Windows wants to stop requirement that users change their password regularly

Windows wants to stop requirement that users change their password regularly
Windows wants to stop requirement that users change their password regularly

The Microsoft proposed to end a Windows policy that requires users to periodically change your password. In a statement posted on its official blog on Wednesday, the company said its new security configuration would no longer pressure users to change their passwords after a certain amount of time.

For the company, the existing policy is an “old, obsolete and very low value” medicine, and the company does not “think it’s worth it” to keep it any longer. “If a password is ever stolen, there is no need to expire it. And if you have proof that a password has been stolen, you would presumably act immediately, instead of waiting for the expiration [of the access credential] to correct the problem,” said Microsoft consultant Aaron Margosis.

He also raised questions about the effectiveness of Microsoft’s current policy: “If a password is likely to be stolen, how many days is an acceptable time to continue allowing the thief to use that stolen password? Windows default is 42 days Does not this seem like a ridiculously long time? ”

In other words, Microsoft wants to value the use of strong, long, and unique passwords, and no longer force users to change them regularly unnecessarily, as it is nowadays. And they’re not the only ones who believe that: former Federal Trade Commission chief technology officer Lorrie Cranor said in a post dated 2016 that forcing users to change their passwords from time to time may result in weaker passwords.

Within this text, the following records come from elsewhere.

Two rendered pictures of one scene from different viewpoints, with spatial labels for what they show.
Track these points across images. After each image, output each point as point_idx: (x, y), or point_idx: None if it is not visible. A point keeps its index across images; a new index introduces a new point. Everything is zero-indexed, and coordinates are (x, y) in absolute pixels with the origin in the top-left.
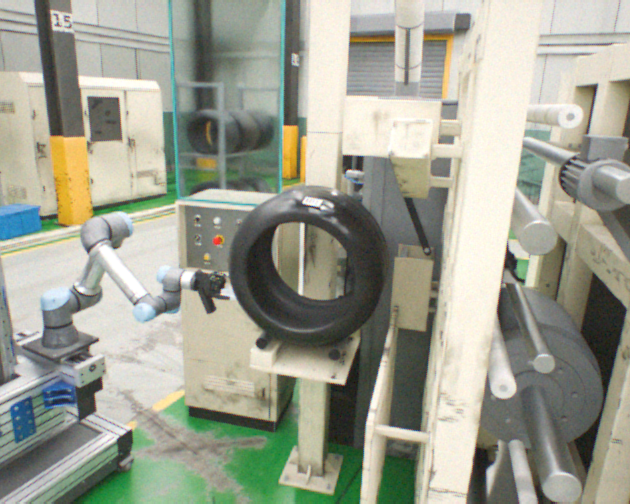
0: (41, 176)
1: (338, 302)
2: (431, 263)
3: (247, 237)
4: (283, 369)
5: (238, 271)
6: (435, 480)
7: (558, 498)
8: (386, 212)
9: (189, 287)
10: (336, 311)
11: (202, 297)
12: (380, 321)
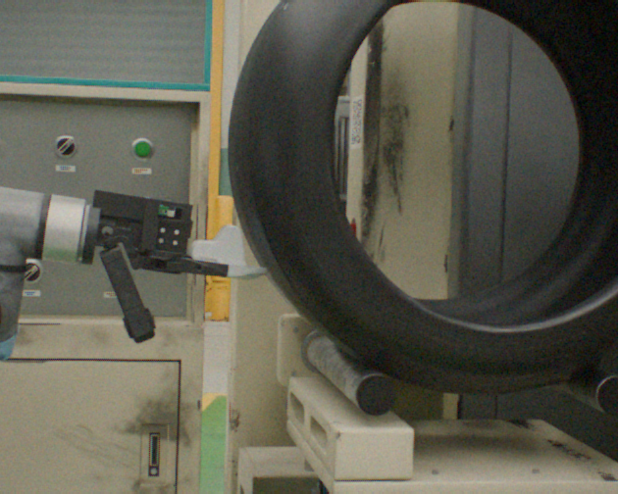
0: None
1: (507, 294)
2: None
3: (345, 19)
4: (448, 479)
5: (310, 139)
6: None
7: None
8: (518, 87)
9: (78, 244)
10: (503, 322)
11: (121, 280)
12: (511, 413)
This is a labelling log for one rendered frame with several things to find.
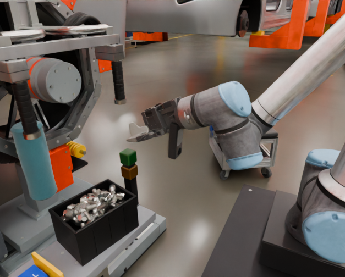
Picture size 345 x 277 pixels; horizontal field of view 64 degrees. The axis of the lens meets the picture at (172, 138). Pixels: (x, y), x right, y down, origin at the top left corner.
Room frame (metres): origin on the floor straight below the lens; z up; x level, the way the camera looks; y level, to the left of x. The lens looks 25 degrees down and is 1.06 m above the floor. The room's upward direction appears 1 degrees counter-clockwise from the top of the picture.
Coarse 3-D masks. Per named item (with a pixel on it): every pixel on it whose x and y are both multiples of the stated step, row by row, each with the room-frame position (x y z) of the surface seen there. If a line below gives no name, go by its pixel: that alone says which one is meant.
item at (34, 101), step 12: (48, 12) 1.10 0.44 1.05; (48, 24) 1.17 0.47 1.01; (60, 24) 1.14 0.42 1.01; (48, 36) 1.23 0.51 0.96; (72, 60) 1.20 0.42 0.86; (0, 84) 0.93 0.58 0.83; (0, 96) 0.92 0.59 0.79; (12, 96) 0.97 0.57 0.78; (12, 108) 0.95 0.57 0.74; (36, 108) 1.03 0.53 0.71; (48, 108) 1.17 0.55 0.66; (60, 108) 1.14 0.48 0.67; (72, 108) 1.13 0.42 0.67; (12, 120) 0.94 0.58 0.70; (48, 120) 1.10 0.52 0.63; (60, 120) 1.08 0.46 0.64; (0, 132) 0.98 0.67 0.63; (48, 132) 1.02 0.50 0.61
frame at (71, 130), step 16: (0, 0) 0.89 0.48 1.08; (16, 0) 0.93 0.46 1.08; (32, 0) 0.97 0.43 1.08; (48, 0) 1.01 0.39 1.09; (64, 16) 1.06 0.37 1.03; (96, 64) 1.15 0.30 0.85; (96, 80) 1.15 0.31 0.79; (80, 96) 1.13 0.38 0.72; (96, 96) 1.13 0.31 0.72; (80, 112) 1.07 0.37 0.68; (64, 128) 1.04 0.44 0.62; (80, 128) 1.05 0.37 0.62; (0, 144) 0.79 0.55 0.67; (48, 144) 0.92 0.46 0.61
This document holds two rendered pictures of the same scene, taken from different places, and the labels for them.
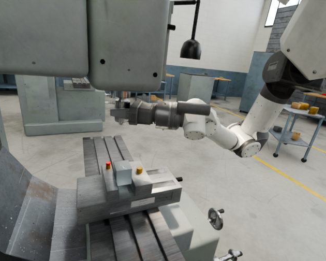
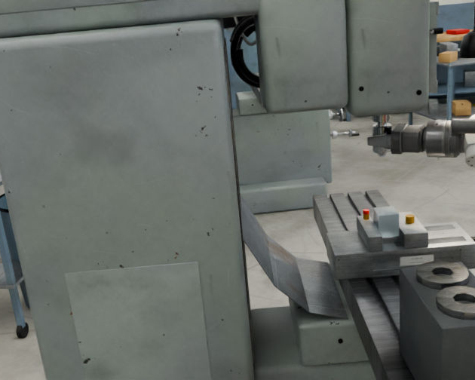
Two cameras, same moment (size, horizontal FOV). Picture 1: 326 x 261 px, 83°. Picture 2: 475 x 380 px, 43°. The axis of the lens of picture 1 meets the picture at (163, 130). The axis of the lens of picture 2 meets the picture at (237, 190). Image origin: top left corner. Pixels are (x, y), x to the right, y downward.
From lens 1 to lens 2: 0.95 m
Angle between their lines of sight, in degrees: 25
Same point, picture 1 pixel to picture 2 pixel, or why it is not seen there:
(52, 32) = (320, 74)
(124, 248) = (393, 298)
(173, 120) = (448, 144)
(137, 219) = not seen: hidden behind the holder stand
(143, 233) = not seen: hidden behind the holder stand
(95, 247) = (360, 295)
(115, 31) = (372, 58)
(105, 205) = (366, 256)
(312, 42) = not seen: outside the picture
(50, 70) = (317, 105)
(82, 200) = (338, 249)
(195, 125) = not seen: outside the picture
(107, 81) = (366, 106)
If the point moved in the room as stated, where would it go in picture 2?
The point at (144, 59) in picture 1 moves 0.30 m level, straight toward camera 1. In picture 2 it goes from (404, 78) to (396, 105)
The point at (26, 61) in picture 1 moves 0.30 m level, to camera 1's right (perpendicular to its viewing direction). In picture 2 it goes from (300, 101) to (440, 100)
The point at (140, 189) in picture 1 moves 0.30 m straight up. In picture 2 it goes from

“The researchers also point out that an attacker who already knows a user’s password is not likely to be prevented by a password change,” Cranor wrote. “Once an attacker knows a password, they often can guess the user’s next password quite easily,” he adds.

Shortly thereafter, the National Institute of Standards and Technology (NIST), which advises the US government on cybersecurity practices and policies, has revised its own advice to remove policies that require periodic password changes. Bill Burr, the retired NIST manager who developed a policy of recommending password expiration in 2003, lamented the idea in a 2017 interview, saying the rule “really had a negative impact on usability.”